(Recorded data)
○ ○ ○ ○ ○
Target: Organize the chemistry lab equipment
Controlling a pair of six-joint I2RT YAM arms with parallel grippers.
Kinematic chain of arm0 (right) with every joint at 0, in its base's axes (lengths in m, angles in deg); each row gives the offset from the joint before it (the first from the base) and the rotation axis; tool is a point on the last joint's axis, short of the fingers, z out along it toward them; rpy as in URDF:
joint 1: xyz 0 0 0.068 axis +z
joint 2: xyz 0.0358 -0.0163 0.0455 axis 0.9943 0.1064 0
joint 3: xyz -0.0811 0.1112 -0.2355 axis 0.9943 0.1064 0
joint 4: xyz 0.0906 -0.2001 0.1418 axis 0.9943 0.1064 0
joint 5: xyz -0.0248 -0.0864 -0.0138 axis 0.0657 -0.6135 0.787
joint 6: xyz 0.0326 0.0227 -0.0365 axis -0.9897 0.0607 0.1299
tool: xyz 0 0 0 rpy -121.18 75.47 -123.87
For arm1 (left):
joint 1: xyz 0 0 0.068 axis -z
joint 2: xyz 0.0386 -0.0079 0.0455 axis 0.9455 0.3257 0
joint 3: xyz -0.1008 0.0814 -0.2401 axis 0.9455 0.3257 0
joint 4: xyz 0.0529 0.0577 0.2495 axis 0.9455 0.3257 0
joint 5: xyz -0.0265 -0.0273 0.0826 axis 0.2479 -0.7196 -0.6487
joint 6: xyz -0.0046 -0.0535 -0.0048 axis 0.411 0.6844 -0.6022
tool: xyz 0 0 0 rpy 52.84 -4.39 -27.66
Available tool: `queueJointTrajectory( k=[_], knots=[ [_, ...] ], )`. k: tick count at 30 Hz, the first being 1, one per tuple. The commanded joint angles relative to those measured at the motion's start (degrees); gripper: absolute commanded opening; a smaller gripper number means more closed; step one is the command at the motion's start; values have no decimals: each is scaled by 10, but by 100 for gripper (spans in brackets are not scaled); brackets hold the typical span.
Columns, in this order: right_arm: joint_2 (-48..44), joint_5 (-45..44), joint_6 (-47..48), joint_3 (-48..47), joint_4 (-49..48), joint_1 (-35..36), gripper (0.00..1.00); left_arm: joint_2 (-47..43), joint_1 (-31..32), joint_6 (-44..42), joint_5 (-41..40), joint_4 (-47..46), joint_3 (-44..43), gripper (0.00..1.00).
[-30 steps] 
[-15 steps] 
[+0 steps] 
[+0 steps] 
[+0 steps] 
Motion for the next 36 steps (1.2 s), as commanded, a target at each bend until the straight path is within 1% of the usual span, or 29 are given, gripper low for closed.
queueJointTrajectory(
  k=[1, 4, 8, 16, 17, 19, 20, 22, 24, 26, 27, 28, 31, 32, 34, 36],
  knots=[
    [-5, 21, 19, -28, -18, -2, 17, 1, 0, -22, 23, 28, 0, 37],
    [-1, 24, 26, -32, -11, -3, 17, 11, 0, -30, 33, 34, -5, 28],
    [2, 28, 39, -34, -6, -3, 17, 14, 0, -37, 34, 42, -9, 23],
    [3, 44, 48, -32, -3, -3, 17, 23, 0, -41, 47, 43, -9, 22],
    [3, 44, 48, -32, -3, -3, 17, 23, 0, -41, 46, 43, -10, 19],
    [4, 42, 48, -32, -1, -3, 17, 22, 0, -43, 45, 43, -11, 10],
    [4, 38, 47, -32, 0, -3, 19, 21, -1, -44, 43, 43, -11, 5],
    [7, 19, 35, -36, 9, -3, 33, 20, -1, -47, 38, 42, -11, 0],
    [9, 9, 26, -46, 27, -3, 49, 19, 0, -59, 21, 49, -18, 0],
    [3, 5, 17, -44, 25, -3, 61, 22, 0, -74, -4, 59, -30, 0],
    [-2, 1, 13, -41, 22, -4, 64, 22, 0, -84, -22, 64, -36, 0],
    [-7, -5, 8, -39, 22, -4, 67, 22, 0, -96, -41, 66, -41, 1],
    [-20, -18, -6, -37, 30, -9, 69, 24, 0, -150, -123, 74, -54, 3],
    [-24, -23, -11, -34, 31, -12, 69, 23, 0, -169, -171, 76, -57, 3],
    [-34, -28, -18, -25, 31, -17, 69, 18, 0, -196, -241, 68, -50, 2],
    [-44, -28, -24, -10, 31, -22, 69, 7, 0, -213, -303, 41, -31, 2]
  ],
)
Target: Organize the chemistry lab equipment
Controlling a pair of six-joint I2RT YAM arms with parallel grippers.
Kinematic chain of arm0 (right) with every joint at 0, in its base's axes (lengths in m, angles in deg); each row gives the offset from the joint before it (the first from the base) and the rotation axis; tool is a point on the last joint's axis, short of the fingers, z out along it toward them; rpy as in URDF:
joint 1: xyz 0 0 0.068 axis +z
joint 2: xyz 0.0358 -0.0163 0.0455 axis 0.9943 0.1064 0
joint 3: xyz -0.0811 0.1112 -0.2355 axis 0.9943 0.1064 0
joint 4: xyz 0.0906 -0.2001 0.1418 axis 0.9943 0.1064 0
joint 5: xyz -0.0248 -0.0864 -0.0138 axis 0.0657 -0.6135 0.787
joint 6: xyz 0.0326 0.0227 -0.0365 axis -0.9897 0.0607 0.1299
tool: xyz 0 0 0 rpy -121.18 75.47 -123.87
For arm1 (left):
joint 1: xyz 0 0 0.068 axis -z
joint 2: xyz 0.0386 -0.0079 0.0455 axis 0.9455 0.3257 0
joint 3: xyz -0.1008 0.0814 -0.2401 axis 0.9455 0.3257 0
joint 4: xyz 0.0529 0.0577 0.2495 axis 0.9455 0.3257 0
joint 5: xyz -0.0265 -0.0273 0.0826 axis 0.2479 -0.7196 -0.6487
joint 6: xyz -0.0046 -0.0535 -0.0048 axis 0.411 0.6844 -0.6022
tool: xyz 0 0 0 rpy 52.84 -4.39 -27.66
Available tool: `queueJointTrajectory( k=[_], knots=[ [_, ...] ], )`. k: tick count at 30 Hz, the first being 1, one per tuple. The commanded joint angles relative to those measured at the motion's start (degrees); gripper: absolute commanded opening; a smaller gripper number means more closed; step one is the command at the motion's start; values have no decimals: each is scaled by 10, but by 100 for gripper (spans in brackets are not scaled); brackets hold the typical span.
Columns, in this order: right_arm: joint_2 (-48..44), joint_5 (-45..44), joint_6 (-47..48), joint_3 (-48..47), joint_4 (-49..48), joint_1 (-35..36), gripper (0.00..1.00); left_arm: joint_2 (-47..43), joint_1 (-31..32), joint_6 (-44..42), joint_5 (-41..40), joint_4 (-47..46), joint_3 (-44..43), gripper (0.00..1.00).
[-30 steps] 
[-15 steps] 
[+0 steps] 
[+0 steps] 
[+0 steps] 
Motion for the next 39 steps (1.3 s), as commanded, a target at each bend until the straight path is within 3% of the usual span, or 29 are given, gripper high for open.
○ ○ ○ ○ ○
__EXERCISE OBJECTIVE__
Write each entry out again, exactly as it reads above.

__TASK RESPONSE__
Target: Organize the chemistry lab equipment
Controlling a pair of six-joint I2RT YAM arms with parallel grippers.
Kinematic chain of arm0 (right) with every joint at 0, in its base's axes (lengths in m, angles in deg); each row gives the offset from the joint before it (the first from the base) and the rotation axis; tool is a point on the last joint's axis, short of the fingers, z out along it toward them; rpy as in URDF:
joint 1: xyz 0 0 0.068 axis +z
joint 2: xyz 0.0358 -0.0163 0.0455 axis 0.9943 0.1064 0
joint 3: xyz -0.0811 0.1112 -0.2355 axis 0.9943 0.1064 0
joint 4: xyz 0.0906 -0.2001 0.1418 axis 0.9943 0.1064 0
joint 5: xyz -0.0248 -0.0864 -0.0138 axis 0.0657 -0.6135 0.787
joint 6: xyz 0.0326 0.0227 -0.0365 axis -0.9897 0.0607 0.1299
tool: xyz 0 0 0 rpy -121.18 75.47 -123.87
For arm1 (left):
joint 1: xyz 0 0 0.068 axis -z
joint 2: xyz 0.0386 -0.0079 0.0455 axis 0.9455 0.3257 0
joint 3: xyz -0.1008 0.0814 -0.2401 axis 0.9455 0.3257 0
joint 4: xyz 0.0529 0.0577 0.2495 axis 0.9455 0.3257 0
joint 5: xyz -0.0265 -0.0273 0.0826 axis 0.2479 -0.7196 -0.6487
joint 6: xyz -0.0046 -0.0535 -0.0048 axis 0.411 0.6844 -0.6022
tool: xyz 0 0 0 rpy 52.84 -4.39 -27.66
Available tool: `queueJointTrajectory( k=[_], knots=[ [_, ...] ], )`. k: tick count at 30 Hz, the first being 1, one per tuple. The commanded joint angles relative to those measured at the motion's start (degrees); gripper: absolute commanded opening; a smaller gripper number means more closed; step one is the command at the motion's start; values have no decimals: each is scaled by 10, but by 100 for gripper (spans in brackets are not scaled); brackets hold the typical span.
Columns, in this order: right_arm: joint_2 (-48..44), joint_5 (-45..44), joint_6 (-47..48), joint_3 (-48..47), joint_4 (-49..48), joint_1 (-35..36), gripper (0.00..1.00); left_arm: joint_2 (-47..43), joint_1 (-31..32), joint_6 (-44..42), joint_5 (-41..40), joint_4 (-47..46), joint_3 (-44..43), gripper (0.00..1.00).
[-30 steps] 
[-15 steps] 
[+0 steps] 
[+0 steps] 
[+0 steps] 
Motion for the next 36 steps (1.2 s), as commanded, a target at each bend until the straight path is within 1% of the usual span, or 29 are given, gripper low for closed.
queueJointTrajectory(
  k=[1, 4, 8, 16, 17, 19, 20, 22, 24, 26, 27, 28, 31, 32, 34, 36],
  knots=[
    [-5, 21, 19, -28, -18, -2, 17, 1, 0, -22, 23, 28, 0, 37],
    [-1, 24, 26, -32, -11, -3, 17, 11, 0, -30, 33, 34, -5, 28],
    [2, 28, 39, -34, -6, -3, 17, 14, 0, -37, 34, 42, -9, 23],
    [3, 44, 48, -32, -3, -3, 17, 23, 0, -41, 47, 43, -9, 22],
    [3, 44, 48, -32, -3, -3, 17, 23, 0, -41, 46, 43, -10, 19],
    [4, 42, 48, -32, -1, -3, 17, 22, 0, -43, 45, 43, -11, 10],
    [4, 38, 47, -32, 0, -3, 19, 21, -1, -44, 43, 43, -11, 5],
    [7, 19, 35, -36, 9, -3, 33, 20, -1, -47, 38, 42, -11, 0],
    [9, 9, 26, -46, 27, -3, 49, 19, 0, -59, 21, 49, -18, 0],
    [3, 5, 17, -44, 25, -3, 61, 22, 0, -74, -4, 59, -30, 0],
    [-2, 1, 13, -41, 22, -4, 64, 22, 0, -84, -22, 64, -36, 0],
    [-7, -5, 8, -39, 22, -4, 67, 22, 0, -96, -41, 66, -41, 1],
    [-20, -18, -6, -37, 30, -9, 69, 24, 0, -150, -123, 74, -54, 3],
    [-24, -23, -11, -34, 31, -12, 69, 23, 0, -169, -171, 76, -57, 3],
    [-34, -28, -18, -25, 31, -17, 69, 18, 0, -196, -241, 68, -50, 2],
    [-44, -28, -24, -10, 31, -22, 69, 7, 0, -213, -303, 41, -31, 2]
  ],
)
Target: Organize the chemistry lab equipment
Controlling a pair of six-joint I2RT YAM arms with parallel grippers.
Kinematic chain of arm0 (right) with every joint at 0, in its base's axes (lengths in m, angles in deg); each row gives the offset from the joint before it (the first from the base) and the rotation axis; tool is a point on the last joint's axis, short of the fingers, z out along it toward them; rpy as in URDF:
joint 1: xyz 0 0 0.068 axis +z
joint 2: xyz 0.0358 -0.0163 0.0455 axis 0.9943 0.1064 0
joint 3: xyz -0.0811 0.1112 -0.2355 axis 0.9943 0.1064 0
joint 4: xyz 0.0906 -0.2001 0.1418 axis 0.9943 0.1064 0
joint 5: xyz -0.0248 -0.0864 -0.0138 axis 0.0657 -0.6135 0.787
joint 6: xyz 0.0326 0.0227 -0.0365 axis -0.9897 0.0607 0.1299
tool: xyz 0 0 0 rpy -121.18 75.47 -123.87
For arm1 (left):
joint 1: xyz 0 0 0.068 axis -z
joint 2: xyz 0.0386 -0.0079 0.0455 axis 0.9455 0.3257 0
joint 3: xyz -0.1008 0.0814 -0.2401 axis 0.9455 0.3257 0
joint 4: xyz 0.0529 0.0577 0.2495 axis 0.9455 0.3257 0
joint 5: xyz -0.0265 -0.0273 0.0826 axis 0.2479 -0.7196 -0.6487
joint 6: xyz -0.0046 -0.0535 -0.0048 axis 0.411 0.6844 -0.6022
tool: xyz 0 0 0 rpy 52.84 -4.39 -27.66
Available tool: `queueJointTrajectory( k=[_], knots=[ [_, ...] ], )`. k: tick count at 30 Hz, the first being 1, one per tuple. The commanded joint angles relative to those measured at the motion's start (degrees); gripper: absolute commanded opening; a smaller gripper number means more closed; step one is the command at the motion's start; values have no decimals: each is scaled by 10, but by 100 for gripper (spans in brackets are not scaled); brackets hold the typical span.
Columns, in this order: right_arm: joint_2 (-48..44), joint_5 (-45..44), joint_6 (-47..48), joint_3 (-48..47), joint_4 (-49..48), joint_1 (-35..36), gripper (0.00..1.00); left_arm: joint_2 (-47..43), joint_1 (-31..32), joint_6 (-44..42), joint_5 (-41..40), joint_4 (-47..46), joint_3 (-44..43), gripper (0.00..1.00).
[-30 steps] 
[-15 steps] 
[+0 steps] 
[+0 steps] 
[+0 steps] 
Motion for the next 39 steps (1.3 s), as commanded, a target at each bend until the straight path is within 3% of the usual span, or 29 are given, gripper high for open.

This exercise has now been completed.